(EXERCISE)
After locating the line that holds "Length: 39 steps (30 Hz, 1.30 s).", output it and all following lines word for word, stopping only at the end of the data.

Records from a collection
————
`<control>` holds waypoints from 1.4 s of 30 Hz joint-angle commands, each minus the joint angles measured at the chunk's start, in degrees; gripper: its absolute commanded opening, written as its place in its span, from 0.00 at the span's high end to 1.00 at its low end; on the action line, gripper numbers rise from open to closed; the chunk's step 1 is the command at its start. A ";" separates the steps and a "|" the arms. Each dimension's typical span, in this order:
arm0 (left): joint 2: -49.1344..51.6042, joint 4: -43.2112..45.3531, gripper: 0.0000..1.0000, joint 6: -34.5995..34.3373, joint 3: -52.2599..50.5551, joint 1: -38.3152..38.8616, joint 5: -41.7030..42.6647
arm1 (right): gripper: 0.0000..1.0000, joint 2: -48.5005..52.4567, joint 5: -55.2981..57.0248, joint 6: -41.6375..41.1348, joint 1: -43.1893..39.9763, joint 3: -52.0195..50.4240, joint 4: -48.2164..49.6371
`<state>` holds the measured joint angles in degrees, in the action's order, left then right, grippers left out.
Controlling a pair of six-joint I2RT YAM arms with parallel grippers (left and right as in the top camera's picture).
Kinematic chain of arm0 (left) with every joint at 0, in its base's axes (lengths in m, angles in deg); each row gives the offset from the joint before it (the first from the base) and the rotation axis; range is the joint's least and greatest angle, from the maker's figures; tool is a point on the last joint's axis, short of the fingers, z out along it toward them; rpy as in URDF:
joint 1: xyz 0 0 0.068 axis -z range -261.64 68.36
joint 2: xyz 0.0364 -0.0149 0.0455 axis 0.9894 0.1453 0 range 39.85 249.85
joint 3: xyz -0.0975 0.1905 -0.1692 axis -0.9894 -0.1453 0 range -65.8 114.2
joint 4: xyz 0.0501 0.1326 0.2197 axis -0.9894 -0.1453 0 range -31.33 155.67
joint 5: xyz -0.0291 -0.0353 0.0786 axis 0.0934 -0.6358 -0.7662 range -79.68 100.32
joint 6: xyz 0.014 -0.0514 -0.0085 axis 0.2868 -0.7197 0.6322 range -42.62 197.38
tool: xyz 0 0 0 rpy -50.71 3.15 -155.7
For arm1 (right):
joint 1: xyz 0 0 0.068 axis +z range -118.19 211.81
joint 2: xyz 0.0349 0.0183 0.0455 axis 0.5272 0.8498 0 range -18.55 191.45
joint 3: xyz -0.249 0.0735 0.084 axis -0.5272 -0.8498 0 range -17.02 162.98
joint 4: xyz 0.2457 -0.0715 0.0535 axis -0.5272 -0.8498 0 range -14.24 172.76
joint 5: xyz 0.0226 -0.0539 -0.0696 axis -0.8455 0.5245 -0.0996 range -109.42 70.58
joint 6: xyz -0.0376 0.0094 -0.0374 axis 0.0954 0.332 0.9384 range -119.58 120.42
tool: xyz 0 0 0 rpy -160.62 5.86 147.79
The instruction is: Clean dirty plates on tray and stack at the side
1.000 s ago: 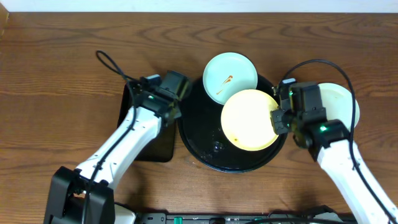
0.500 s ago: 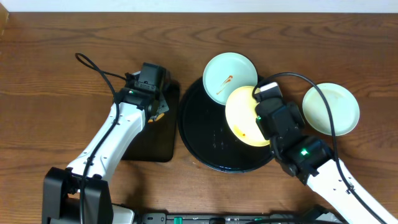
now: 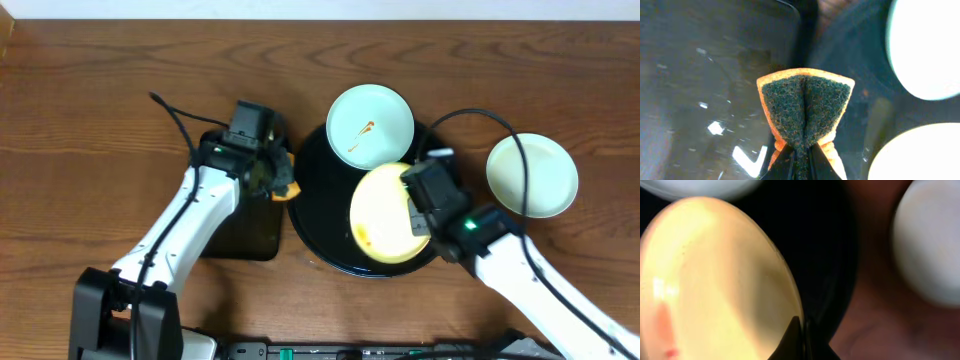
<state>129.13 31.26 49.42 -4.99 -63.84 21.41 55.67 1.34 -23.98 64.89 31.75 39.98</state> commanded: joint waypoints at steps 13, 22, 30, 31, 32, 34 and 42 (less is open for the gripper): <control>0.96 1.90 0.93 -13.77 -0.72 20.55 -9.07 | 0.99 13.92 -6.80 -20.81 -0.31 0.17 -0.26; 5.88 2.16 0.92 -25.20 -0.72 29.49 -15.67 | 0.96 14.10 -6.88 -20.79 -0.33 0.17 0.70; 12.74 2.16 0.92 -27.41 -0.72 30.86 -16.92 | 0.99 14.10 -7.34 -20.76 -0.48 0.17 1.22; 13.22 2.16 0.92 -27.43 -0.72 30.86 -17.00 | 0.99 14.10 -7.32 -20.76 -0.48 0.20 1.22; 13.53 2.16 0.93 -27.41 -0.72 30.86 -16.98 | 0.99 14.10 -7.30 -20.76 -0.48 0.17 1.25; 13.68 2.19 0.93 -27.43 -0.72 30.86 -17.16 | 0.91 14.10 -7.26 -20.59 -0.50 0.17 1.79; 13.70 2.14 0.92 -27.41 -0.72 30.86 -17.42 | 0.71 14.10 -15.50 -8.90 -5.31 0.20 9.03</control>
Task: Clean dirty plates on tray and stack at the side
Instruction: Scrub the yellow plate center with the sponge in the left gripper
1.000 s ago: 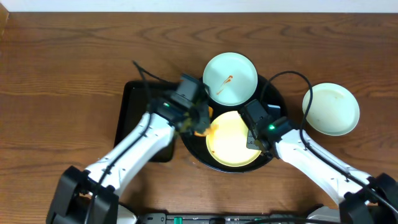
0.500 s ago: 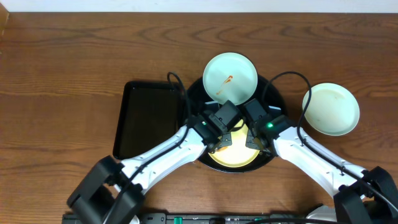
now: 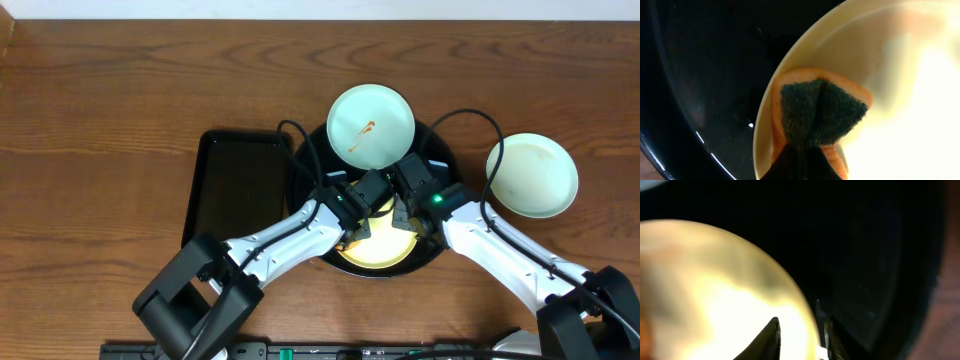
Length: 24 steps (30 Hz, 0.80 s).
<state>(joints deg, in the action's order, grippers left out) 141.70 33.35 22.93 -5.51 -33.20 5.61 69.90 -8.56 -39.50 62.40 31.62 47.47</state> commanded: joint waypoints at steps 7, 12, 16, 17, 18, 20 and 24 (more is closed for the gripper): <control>1.14 -0.13 0.92 -0.92 -0.20 0.24 -1.62 | 0.64 -0.04 -13.53 14.67 -12.02 0.33 1.68; 1.14 -0.13 0.92 -0.92 -0.20 0.24 -1.62 | 0.60 0.31 -22.80 21.90 -17.03 0.31 1.36; 1.14 -0.13 0.92 -0.92 -0.20 0.24 -1.62 | 0.58 1.79 -27.36 24.83 -18.23 0.31 1.14; 1.14 -0.13 0.93 -0.92 -0.20 0.24 -1.62 | 0.58 2.54 -27.74 24.81 -18.23 0.31 1.20; 1.14 -0.13 0.92 -0.92 -0.20 0.24 -1.62 | 0.58 3.41 -27.87 24.79 -18.21 0.31 1.27; 1.14 -0.13 0.92 -0.92 -0.20 0.24 -1.62 | 0.59 5.29 -27.82 24.81 -18.18 0.31 1.36; 1.14 -0.15 0.93 -0.92 -0.20 0.24 -1.64 | 0.67 9.40 -27.82 24.79 -18.18 0.31 3.45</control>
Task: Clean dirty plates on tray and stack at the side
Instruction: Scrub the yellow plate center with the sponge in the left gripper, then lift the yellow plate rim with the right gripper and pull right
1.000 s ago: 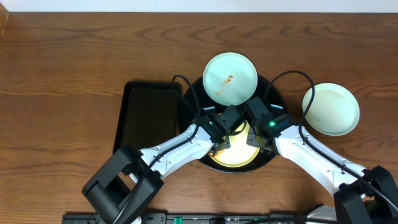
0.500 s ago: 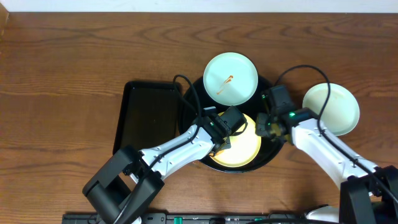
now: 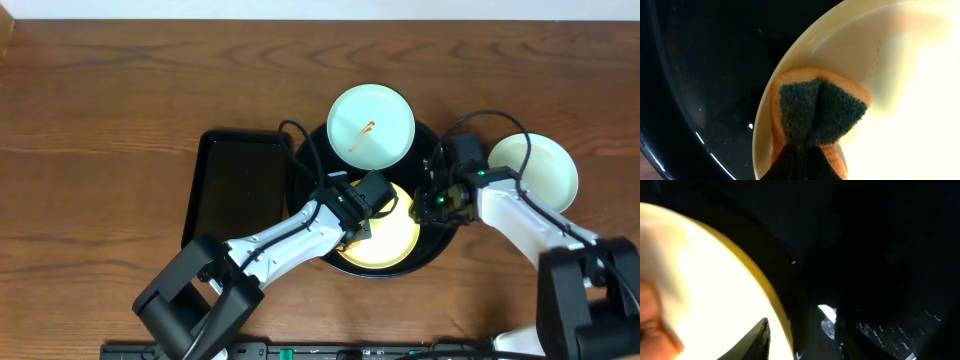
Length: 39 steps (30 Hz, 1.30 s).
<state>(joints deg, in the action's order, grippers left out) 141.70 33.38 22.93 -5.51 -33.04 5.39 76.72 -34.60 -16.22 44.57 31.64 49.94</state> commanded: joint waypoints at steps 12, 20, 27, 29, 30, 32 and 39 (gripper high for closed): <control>1.14 -4.72 0.92 5.81 -0.15 -0.22 -22.80 | 0.99 4.83 1.95 1.29 -0.42 0.28 1.38; -2.21 -4.92 0.92 12.94 3.06 -3.08 -25.07 | 0.99 4.83 3.17 0.90 -0.42 0.28 0.87; -13.00 -6.23 0.92 12.90 3.21 -3.69 -24.63 | 0.99 4.07 3.32 1.07 -0.39 0.42 0.68; -14.82 -7.52 0.92 12.90 3.21 -4.96 -24.63 | 0.99 2.62 3.34 1.57 -0.39 0.42 0.44; -15.45 -8.15 0.92 12.92 3.21 -5.81 -24.50 | 0.99 1.44 3.34 2.10 -0.39 0.42 0.31; -16.02 -9.07 0.92 12.92 3.21 -7.91 -23.43 | 0.99 -1.90 3.39 3.15 -0.35 0.42 0.28; -16.00 -8.41 0.92 15.37 2.93 -18.53 -12.70 | 0.99 -15.67 10.34 8.33 0.42 0.42 0.28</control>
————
(ANSWER TO THIS PROBLEM)
Length: 39 steps (30 Hz, 1.30 s).
<state>(joints deg, in the action's order, grippers left out) 141.70 33.38 22.93 -5.51 -33.04 5.39 76.72 -34.60 -16.22 44.57 31.64 49.94</state> commanded: joint waypoints at steps 12, 20, 27, 29, 30, 32 and 39 (gripper high for closed): <control>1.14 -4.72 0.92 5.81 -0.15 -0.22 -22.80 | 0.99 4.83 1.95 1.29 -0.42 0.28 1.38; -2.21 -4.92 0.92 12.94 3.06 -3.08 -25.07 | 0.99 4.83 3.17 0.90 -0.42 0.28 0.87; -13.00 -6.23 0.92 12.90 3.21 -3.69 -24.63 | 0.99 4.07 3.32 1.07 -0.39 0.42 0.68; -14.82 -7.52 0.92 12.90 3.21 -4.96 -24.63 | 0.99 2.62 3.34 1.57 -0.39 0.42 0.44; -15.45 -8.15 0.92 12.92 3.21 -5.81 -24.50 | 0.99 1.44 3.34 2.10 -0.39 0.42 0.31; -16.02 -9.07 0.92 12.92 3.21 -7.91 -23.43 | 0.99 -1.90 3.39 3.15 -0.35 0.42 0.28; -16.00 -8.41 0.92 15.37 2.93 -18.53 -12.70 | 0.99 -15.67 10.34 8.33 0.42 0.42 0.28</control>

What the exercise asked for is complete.